Segment Open

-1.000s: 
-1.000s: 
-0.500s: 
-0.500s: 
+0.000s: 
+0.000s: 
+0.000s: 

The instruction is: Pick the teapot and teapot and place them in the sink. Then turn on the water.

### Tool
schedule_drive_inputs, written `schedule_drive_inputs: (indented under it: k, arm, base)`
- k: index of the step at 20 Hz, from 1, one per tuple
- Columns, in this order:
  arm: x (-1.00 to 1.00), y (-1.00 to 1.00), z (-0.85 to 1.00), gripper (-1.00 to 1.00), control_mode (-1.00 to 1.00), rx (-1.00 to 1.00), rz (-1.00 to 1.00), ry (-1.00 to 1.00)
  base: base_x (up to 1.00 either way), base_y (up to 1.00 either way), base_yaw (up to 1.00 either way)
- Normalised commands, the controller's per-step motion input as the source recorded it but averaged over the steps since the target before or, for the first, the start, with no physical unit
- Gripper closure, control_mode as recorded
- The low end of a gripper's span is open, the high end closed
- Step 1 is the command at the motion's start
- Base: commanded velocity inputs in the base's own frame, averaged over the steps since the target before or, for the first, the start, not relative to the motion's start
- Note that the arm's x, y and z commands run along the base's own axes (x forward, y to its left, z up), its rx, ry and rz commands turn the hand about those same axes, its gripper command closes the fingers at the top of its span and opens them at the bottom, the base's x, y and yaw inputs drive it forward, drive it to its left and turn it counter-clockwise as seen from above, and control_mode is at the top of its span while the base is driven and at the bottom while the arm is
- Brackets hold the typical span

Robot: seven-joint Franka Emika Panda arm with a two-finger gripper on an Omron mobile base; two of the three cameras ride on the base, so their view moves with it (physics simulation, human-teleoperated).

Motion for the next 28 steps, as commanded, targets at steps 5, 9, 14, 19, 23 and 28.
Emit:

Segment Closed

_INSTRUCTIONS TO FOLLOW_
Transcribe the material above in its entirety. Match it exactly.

_OUTPUT_
-1.000s: 
-1.000s: 
-0.500s: 
-0.500s: 
+0.000s: 
+0.000s: 
+0.000s: 

The instruction is: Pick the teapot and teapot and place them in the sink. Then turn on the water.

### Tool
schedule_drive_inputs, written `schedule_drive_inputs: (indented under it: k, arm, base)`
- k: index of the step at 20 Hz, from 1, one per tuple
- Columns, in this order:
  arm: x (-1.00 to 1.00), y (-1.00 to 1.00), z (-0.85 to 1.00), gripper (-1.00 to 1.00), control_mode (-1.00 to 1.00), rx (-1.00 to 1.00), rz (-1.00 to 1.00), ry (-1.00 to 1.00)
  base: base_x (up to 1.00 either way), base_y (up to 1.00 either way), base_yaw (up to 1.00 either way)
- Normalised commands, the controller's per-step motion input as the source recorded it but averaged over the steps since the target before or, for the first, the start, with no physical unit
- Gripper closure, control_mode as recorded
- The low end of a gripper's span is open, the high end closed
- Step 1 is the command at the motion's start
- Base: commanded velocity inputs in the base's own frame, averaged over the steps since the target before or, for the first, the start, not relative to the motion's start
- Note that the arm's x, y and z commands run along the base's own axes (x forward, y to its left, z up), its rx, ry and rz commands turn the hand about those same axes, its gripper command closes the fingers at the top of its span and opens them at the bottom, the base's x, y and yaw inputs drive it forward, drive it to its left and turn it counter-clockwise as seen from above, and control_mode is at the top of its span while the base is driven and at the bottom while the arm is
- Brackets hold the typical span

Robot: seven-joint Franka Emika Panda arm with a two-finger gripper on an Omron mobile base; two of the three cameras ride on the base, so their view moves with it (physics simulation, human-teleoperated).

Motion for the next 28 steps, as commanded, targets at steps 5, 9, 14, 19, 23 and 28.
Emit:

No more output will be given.